Ancak, Türkiye’nin istikrarını, kalkınmasını, bölgesel bir güç olma yolunda aldığı mesafeleri, hakim güçlerden bağımsız milli politikalar yürütmesini istemeyenler halk desteğini artırarak yoluna devam eden Ak Parti’yi iktidardan uzaklaştırabilmek için, Ak Parti’ye destek veren kitlelerin en hassas olduğu bir konu olan, yolsuzluk ve rüşvet iddiaları üzerinden saldırıya geçtiler.
 
Geniş kitlelerin kısa sürede, asıl meselenin yolsuzluk ve rüşvet soruşturması olmadığını görmeleri ve Ak Parti’ye ve liderine sahip çıkmaları üzerine şimdi, yıkılan askeri vesayetin yerine kendi vesayetlerini hakim kılmak isteyen bir yapılanma Ak Parti’nin derhal kapatılmasını istiyor. Hizmet Hareketi, “Paralel Yapı”  olarak ifade edilen, bu organize oluşumun kendileriyle ilgisi olmadığını açıklasa da, gazete ve televizyonları ve sözcüleri aracılığıyla paralel yapıyı savunma refleksi, içerde ve dışarda Ak Parti ve politikalarını eleştirmeden öte düşmanca tavırlar sergilenmesi açıklamalarının inandırıcı olmadığını ortaya koyuyor. Son olarak Ak Parti’nin kapatılmasını açıktan dillendirmeleri de, tevil ve yoruma ihtiyaç bırakmıyor.
 
Ak Parti’nin kapatılmasını isteyen Türköne’nin kapatma konusunu gündeme taşımanın ne derece önemli ve etkili olacağını da çok iyi bildiği anlaşılıyor. Bu önemi sözünü ettiğimiz 2008 tarihli yazısında şöyle açıklıyor: “AK Parti üzerindeki kapatma baskısının, sonuçta AK Parti'nin kapatılmasından daha önemli olduğunu anlamamız lâzım. İstenen, hesaplanan ve beklenen, kendini kurtarma telaşına düşmüş bir AK Parti iktidarı. Halbuki iddianamenin yarattığı tahribattan daha büyüğünü, AK Parti'nin dev cüssesi ile kendini kurtarmak için çırpınması verebilir.
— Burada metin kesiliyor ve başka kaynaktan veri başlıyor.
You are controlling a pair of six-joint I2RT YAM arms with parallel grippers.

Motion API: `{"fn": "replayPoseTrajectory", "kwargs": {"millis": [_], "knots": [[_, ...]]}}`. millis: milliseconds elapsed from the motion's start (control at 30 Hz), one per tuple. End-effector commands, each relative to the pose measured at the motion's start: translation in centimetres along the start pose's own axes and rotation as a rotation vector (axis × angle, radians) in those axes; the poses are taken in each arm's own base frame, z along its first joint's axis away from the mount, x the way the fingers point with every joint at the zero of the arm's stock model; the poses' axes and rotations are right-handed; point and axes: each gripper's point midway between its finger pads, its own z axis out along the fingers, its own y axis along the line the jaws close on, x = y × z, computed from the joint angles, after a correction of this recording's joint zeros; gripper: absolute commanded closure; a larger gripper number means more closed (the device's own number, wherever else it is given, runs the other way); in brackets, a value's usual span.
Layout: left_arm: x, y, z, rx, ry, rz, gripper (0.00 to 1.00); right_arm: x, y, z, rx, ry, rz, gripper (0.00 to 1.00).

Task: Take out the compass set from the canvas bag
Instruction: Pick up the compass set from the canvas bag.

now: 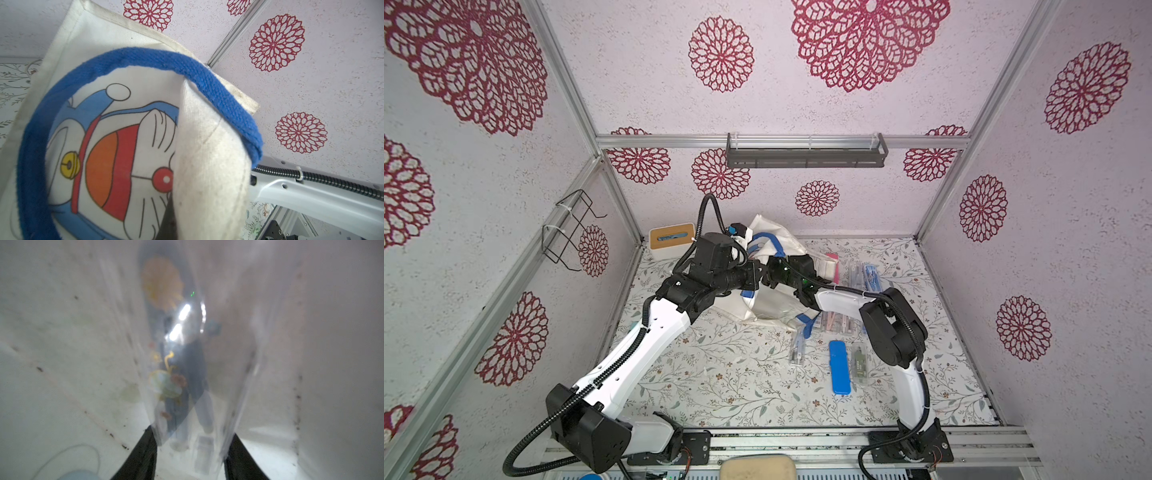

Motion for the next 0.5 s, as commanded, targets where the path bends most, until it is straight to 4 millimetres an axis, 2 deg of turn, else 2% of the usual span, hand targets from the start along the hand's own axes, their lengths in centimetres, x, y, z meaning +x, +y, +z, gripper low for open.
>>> {"fn": "replayPoseTrajectory", "kwargs": {"millis": [0,233,333,467], "knots": [[-2.5,0.1,-1.2,-0.018,-0.087,-0.027,1.0,-0.7,1.8,-0.4,-0.035,-0.001,-0.018,0.62],[-3.4,6.9,-0.2,-0.184,-0.114,-0.249,1.0,2.7,4.1,-1.1,-0.03,0.094,-0.086,0.63],[-3.8,8.4,0.4,-0.174,-0.126,-0.323,1.0,3.6,4.5,-1.8,-0.011,0.122,-0.107,0.64],[-4.0,9.5,1.0,-0.122,-0.151,-0.417,1.0,3.7,5.2,-3.3,0.025,0.114,-0.157,0.65]]}}
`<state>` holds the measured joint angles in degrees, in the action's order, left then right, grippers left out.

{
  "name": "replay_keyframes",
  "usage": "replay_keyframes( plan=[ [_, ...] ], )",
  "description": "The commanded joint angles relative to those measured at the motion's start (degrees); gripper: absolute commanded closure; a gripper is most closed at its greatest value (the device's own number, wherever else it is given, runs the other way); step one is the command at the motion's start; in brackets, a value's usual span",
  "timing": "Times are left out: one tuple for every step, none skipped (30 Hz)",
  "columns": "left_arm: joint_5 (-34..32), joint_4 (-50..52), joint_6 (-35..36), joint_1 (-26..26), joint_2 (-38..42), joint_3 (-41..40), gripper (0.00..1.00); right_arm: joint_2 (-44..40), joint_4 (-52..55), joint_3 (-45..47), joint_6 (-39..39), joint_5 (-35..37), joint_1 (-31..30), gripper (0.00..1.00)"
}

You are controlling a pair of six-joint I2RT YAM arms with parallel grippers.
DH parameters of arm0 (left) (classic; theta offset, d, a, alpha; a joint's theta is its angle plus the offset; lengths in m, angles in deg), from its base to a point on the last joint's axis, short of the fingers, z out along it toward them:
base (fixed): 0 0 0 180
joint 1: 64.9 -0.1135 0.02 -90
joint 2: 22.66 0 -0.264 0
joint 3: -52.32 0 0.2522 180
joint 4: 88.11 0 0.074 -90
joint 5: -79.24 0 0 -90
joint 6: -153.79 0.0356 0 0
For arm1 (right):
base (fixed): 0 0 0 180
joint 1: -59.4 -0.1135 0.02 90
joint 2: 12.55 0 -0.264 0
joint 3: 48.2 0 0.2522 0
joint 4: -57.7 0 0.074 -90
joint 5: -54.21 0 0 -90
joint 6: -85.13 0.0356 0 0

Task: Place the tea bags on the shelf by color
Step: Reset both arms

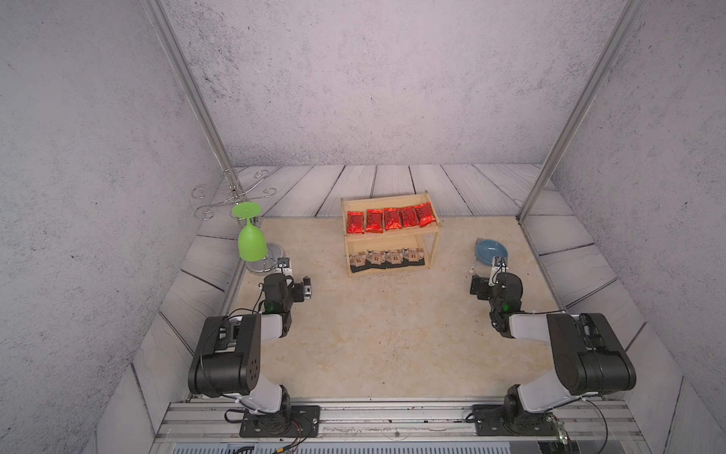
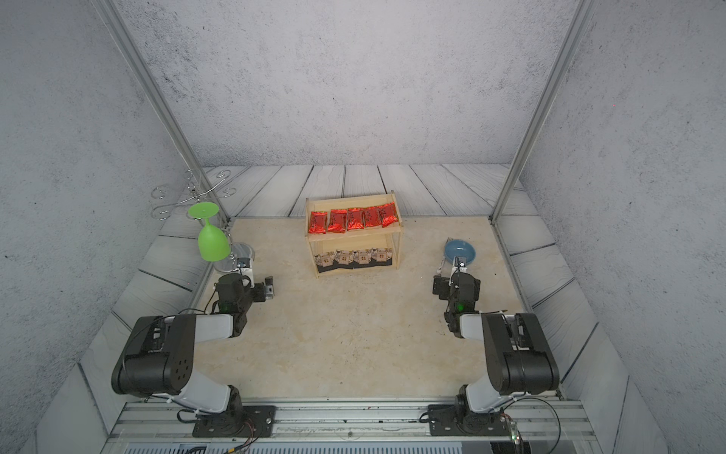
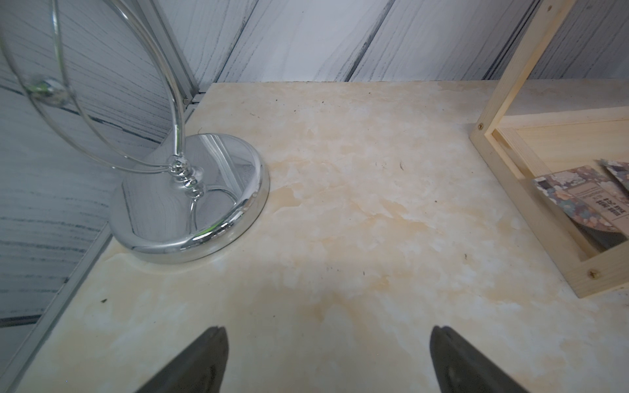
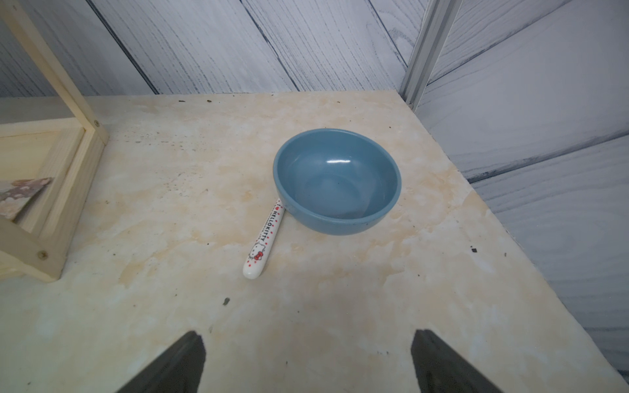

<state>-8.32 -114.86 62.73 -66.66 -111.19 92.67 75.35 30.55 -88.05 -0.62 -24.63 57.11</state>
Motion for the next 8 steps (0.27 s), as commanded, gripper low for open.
replay_keyframes(
  plan=[
    [0.5, -0.3, 0.1, -0.2, 0.1, 1.0, 0.02, 0.3, 0.9, -1.1, -0.7, -1.0, 0.2, 0.01],
    [0.5, -0.2, 0.1, -0.2, 0.0, 1.1, 0.02, 1.1, 1.9, -2.1, -1.9, -3.3, 0.1, 0.01],
    [0.6, -0.1, 0.1, -0.2, 0.0, 1.1, 0.02, 1.1, 2.2, -2.2, -2.0, -3.8, 0.2, 0.01],
    [0.6, -0.1, 0.1, -0.2, 0.0, 1.1, 0.02, 1.0, 2.5, -2.3, -2.0, -3.9, 0.1, 0.01],
    [0.6, -0.2, 0.1, -0.3, 0.0, 1.1, 0.02, 1.1, 1.9, -2.1, -1.7, -3.9, 0.2, 0.01],
    [0.5, -0.2, 0.1, -0.2, 0.0, 1.0, 0.02, 1.0, 1.4, -1.7, -1.5, -3.9, 0.2, 0.01],
    [0.5, -0.2, 0.1, -0.2, 0.0, 1.0, 0.02, 0.2, 0.6, -0.9, -1.5, -3.7, 0.3, 0.01],
    [0.5, -0.3, 0.1, -0.2, 0.0, 1.0, 0.01, 0.0, 0.9, -0.7, -1.6, -3.7, 0.2, 0.01]
  ],
)
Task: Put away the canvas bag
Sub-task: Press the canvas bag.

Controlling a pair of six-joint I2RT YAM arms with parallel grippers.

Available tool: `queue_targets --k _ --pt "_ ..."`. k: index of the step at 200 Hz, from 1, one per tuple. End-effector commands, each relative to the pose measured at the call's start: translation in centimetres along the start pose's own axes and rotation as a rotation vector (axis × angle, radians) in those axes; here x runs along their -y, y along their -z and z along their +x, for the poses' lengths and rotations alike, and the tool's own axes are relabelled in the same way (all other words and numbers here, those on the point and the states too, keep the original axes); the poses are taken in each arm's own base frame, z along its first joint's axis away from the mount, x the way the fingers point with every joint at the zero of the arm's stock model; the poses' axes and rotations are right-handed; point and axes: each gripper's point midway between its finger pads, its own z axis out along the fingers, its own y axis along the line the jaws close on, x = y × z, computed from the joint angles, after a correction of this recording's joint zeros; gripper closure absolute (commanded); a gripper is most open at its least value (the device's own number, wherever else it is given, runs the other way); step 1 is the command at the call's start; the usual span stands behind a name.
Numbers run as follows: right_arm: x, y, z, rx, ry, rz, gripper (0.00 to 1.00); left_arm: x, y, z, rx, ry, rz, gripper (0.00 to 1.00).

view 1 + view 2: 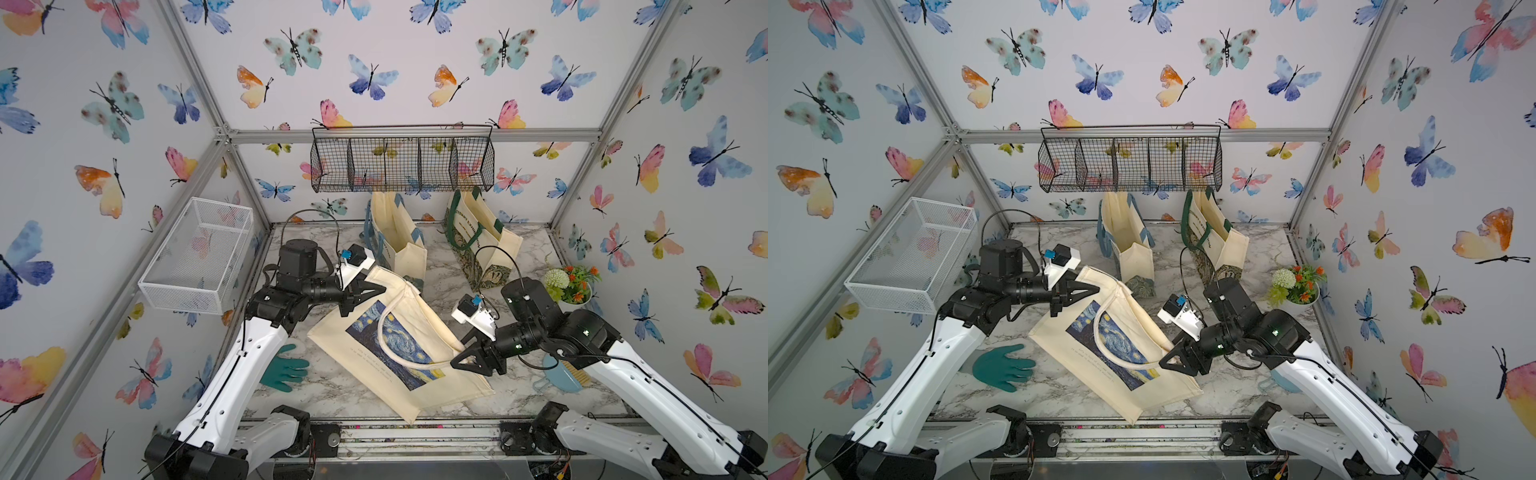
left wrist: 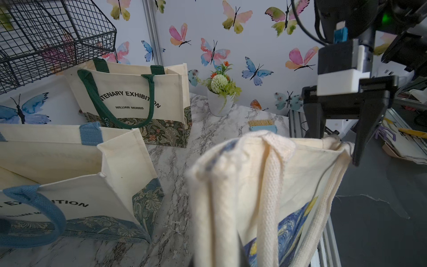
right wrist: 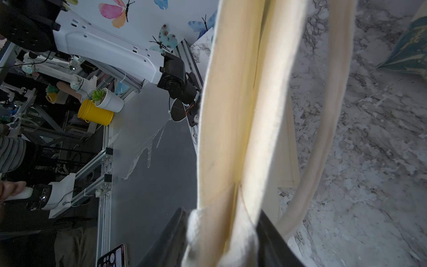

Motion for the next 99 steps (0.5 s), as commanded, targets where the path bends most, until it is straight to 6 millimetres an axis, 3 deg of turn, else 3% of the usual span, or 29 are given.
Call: queue_targets --k 1,50,99 --pt "-0.1 0.2 4.1 -0.125 -0.135 0.011 0.53 -2.6 1.4 -3.2 0.072 -0.076 -0.132 1.00" --pt "-0.3 -0.2 5.6 -0.151 -0.169 -0.020 0.54 -3.2 1.5 -3.2 0.074 -0.056 -0.152 1.00" --pt "0.6 -0.9 5.6 -0.152 -0.200 -0.003 0.56 -4.0 1.2 -2.9 0.067 -0.017 -0.163 1.00"
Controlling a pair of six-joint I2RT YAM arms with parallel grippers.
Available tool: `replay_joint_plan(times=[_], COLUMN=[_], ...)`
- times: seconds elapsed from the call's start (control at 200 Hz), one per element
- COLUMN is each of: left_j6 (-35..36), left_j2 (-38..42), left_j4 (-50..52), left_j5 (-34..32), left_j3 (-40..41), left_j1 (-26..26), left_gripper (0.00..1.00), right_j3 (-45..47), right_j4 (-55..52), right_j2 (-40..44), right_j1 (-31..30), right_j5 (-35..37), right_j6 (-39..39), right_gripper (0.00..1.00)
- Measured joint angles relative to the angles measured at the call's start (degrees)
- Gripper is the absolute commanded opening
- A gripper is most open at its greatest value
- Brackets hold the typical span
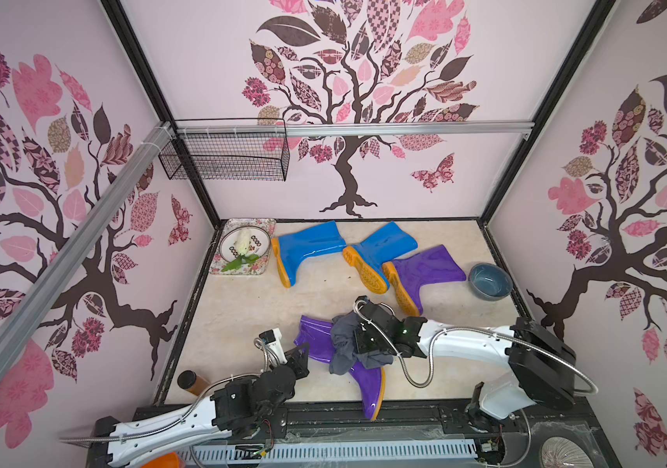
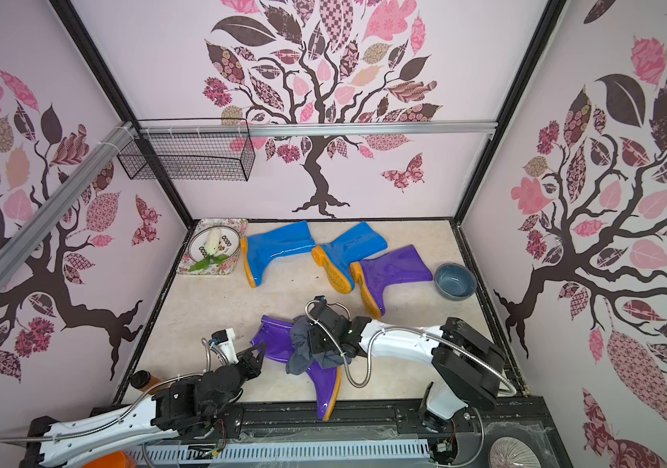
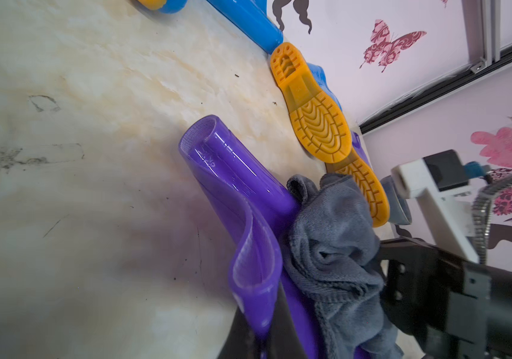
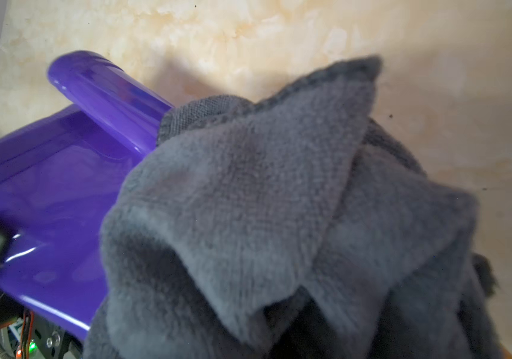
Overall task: Wipe the rubber boots with a cloth
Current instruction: Wipe the dirt off the rubber boot.
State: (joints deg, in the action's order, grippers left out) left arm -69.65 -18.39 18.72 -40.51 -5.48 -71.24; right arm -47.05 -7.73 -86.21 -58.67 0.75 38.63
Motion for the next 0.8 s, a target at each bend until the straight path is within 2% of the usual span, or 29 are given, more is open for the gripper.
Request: replay_joint_plan(times=[0.105,0.305,0.415,0.53,0.615,0.715,0.8], left_j6=[0.28,0.68,0.74,0.83,0.87,0.85,0.81], left_j2=[-1.46,-0.79,-0.39,0.83,1.86,2.29,2.25], left_j4=[-0.9,-0.52,0.24,0.31,0.28,0.26,0.22], left_j5=[0.11,-0.59,-2.73,-2.25,-1.57,-0.57,0.55], left_j3=[0.02,0.02,0.0,0.0,0.0,0.0,0.0], left_j1=[0.0,0.02,0.85,0.76,0.55,0.24,-0.09], left_gripper=[0.0,0.0,0.0,0.0,0.0,0.0,0.0], right_j3=[-2.8,-24.11,-28.92,-26.38,-22.14,-15.87,-10.25], right_j4=[-0.59,-0.37,-0.31,3.89,6.4,6.1,3.69], right_j2=[-1.99,-17.57,-21.73,-22.38,-21.81,-19.12,-13.16], right_j1=[-1.77,-4.52,-2.73,0.31,1.84,2.29,2.16], right_j5=[-2.29,-10.93,-14.97,-19.61,-19.93,-16.65,-11.32], right_j6=[-1.27,-2.89,-2.21,0.15,0.48,0.02,-0.55], right_gripper=[0.0,0.0,0.0,0.0,0.0,0.0,0.0])
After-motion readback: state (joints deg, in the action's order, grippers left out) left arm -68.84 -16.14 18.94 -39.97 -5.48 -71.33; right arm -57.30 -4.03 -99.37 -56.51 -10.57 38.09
AK Parti'nin kapatılması ile kapatma tehdidi ile istenen sonuçların devşirilmesi arasındaki fark, siyasetin anahtarı hükmünde.”
 
Şimdi merak edilen soru şu; Ak Parti’nin kapatılmasını isteyenler, mevcut paralel yapının kapatmayı gerçekleştireceğine mi inanıyorlar, yoksa kapatma tehdidi ile istedikleri sonuçları elde edeceklerine mi?